I think you have misunderstood how snapshots in Elasticsearch work. Every snapshot is a full snapshot of all the data in the cluster at the time it is initiated. Snapshots work at the segment level and the only incremental aspect of it is that it for each snapshot only copies new segments that have not been snapshotted before. For older indices that are no longer written to no new segments may be created and the newest snapshot may rely on segments copied a long time ago.

As each of your indices cover a long time period the segments within it are likely to change over a long period of time. From this point of view it may be better to have each index cover a shorter time period, e.g. by using rollover with a reasonably small number of primary shards. This way you have a smaller amount of segments changing at any point in time which may reduce the size of your snapshot repository.

When you restore an index from a snapshot it must not exist in the cluster already so if you have a corrupted index it is common to completely remove it before restoring that particular index from a snapshot.

It is also worth noting the difference between index patterns and indices. I think that you are refering to an index pattern that consists of a number of monthly indices when you talk about Index A and Index B. Please correct me if I am wrong.

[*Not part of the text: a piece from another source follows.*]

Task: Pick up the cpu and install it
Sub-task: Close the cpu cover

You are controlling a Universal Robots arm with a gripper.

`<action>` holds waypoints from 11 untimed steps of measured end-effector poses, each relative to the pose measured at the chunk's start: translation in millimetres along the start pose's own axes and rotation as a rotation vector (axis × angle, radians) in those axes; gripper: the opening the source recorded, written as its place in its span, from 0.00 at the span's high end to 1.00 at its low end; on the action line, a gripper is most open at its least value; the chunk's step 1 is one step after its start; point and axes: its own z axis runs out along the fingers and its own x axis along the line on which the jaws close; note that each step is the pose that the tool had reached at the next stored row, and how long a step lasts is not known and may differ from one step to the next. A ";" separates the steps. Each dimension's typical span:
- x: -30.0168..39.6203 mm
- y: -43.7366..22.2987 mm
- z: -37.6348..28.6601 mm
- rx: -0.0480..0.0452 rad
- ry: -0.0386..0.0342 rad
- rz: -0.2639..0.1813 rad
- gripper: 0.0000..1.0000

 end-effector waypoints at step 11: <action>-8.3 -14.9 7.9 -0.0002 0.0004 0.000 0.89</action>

Thank you for that clarification! I was completing misunderstanding how the snapshots worked, but I'm glad I asked :slight_smile: This will help us simplify the SLM policies a lot.

Yes and no. My initial post describing Index A and Index B truly was describing the indices themselves, however I tried to switch to the index pattern naming when discussing how the ILM rollover process would work. I think the ILM strategy is definitely the way to go - thank you for your patience and help understanding how it would work!

Now to go build some policies . . .